Dirk Lewandowski (born 1973) is a German professor of information research and information retrieval at the Hamburg University of Applied Sciences, Germany. He also serves as an interim professor of data science at the University of Duisburg-Essen.

== Career ==
Lewandowski has a degree in library science from the School of Library Science in Stuttgart. He also studied media studies, philosophy, and information science at Heinrich Heine University in Düsseldorf. In 2005 he received his Ph.D. from Heinrich Heine University. In 2007 he was installed as professor at Hamburg University of Applied Sciences, Germany.

In 2016 he was named ACM Distinguished Speaker by the Association for Computing Machinery (ACM).

Between 2019 and 2020 he was chair of the European Chapter of the Association for Information Science and Technology (ASIS&T-EC). And from 2013 to 2020 he was editor in chief for ASLIB Journal of Information Management.
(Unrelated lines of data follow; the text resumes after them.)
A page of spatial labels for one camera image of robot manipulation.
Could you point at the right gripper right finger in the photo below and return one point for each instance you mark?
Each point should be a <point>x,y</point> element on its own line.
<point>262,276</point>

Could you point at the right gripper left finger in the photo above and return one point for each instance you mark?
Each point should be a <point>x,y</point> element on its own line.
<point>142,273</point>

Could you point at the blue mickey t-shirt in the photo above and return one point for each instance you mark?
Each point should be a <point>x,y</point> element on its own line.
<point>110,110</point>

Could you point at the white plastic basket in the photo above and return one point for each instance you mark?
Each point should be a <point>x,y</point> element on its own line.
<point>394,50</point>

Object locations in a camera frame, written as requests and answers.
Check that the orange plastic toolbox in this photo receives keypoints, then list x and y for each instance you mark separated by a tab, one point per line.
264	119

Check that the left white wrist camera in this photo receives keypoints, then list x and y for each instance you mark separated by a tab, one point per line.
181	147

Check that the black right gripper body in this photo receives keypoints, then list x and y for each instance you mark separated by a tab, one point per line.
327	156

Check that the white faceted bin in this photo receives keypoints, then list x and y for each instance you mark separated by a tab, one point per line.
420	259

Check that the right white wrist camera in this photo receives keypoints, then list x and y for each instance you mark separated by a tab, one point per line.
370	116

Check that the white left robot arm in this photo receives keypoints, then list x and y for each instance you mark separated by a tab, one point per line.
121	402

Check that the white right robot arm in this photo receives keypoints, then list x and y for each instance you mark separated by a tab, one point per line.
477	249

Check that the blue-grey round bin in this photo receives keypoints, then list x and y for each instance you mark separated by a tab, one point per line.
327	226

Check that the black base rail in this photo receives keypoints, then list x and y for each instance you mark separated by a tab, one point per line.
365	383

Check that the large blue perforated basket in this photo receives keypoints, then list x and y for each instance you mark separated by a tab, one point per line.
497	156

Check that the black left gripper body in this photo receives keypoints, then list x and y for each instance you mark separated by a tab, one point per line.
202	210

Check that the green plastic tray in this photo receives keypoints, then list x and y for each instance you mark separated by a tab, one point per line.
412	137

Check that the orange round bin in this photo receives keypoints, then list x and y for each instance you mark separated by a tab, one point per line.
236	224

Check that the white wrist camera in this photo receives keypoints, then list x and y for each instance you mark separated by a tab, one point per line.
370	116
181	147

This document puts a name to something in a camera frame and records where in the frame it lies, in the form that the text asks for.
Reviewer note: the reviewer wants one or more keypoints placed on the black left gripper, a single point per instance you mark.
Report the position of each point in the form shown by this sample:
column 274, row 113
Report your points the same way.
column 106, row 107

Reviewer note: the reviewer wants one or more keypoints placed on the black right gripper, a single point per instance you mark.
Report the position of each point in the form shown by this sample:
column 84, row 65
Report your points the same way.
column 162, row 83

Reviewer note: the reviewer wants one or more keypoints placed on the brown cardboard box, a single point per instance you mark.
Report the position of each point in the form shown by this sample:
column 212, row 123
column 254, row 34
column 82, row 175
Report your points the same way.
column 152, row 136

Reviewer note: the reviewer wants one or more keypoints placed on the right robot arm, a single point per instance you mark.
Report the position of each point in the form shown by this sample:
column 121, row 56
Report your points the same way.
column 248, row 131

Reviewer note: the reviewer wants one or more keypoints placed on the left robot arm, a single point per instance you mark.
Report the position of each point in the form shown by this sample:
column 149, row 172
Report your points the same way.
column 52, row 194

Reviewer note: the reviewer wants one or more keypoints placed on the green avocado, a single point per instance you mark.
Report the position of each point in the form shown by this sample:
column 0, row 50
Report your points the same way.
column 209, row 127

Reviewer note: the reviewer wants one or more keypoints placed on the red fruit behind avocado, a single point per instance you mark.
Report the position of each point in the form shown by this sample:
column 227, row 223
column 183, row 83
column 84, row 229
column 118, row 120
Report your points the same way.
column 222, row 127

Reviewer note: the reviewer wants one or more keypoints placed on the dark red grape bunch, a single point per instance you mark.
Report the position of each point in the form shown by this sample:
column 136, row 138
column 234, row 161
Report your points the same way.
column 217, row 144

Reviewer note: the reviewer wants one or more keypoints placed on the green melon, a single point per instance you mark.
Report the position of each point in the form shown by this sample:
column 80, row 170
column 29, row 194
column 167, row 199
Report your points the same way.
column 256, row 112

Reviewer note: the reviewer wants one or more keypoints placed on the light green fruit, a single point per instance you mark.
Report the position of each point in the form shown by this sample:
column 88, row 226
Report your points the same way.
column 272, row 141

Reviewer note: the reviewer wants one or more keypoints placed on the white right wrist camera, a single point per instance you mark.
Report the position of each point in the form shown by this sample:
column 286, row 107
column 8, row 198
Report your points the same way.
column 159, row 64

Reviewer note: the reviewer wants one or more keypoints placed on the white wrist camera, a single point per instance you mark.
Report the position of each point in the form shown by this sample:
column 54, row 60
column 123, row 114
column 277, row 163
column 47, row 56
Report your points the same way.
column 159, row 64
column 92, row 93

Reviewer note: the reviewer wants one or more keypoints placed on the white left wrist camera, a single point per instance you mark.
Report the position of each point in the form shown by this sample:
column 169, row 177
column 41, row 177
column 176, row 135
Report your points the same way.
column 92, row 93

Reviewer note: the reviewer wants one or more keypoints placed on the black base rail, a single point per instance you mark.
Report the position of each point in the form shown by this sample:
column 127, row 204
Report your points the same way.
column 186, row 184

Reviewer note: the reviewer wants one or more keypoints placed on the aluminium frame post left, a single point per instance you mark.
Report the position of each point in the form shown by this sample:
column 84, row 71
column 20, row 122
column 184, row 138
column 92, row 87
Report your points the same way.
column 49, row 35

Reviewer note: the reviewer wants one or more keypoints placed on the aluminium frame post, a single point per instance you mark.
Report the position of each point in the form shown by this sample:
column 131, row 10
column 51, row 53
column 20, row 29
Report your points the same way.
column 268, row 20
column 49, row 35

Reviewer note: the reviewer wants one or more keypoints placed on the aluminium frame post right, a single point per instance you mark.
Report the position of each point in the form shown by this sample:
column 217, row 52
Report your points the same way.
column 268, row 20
Lewandowski has served as an expert to, among others, the High Court of Justice (England and Wales) and the Deutscher Bundestag (German Parliament). He is one of the leading figures of the Open Web Index initiative, which aims at raising awareness of the need to establish an open and public index of the web.

== Research ==
Lewandowski's research concerns Web information retrieval, search engine user behaviour and the role of search engines in society. His work is published in established information science journals, including JASIST, Journal of Information Science and Journal of Documentation.

Dirk Lewandowski authored and edited several books on search engines, including "Web Search Engine Research" (Emerald Group Publishing, 2012), as well as a series of German-language handbooks on search.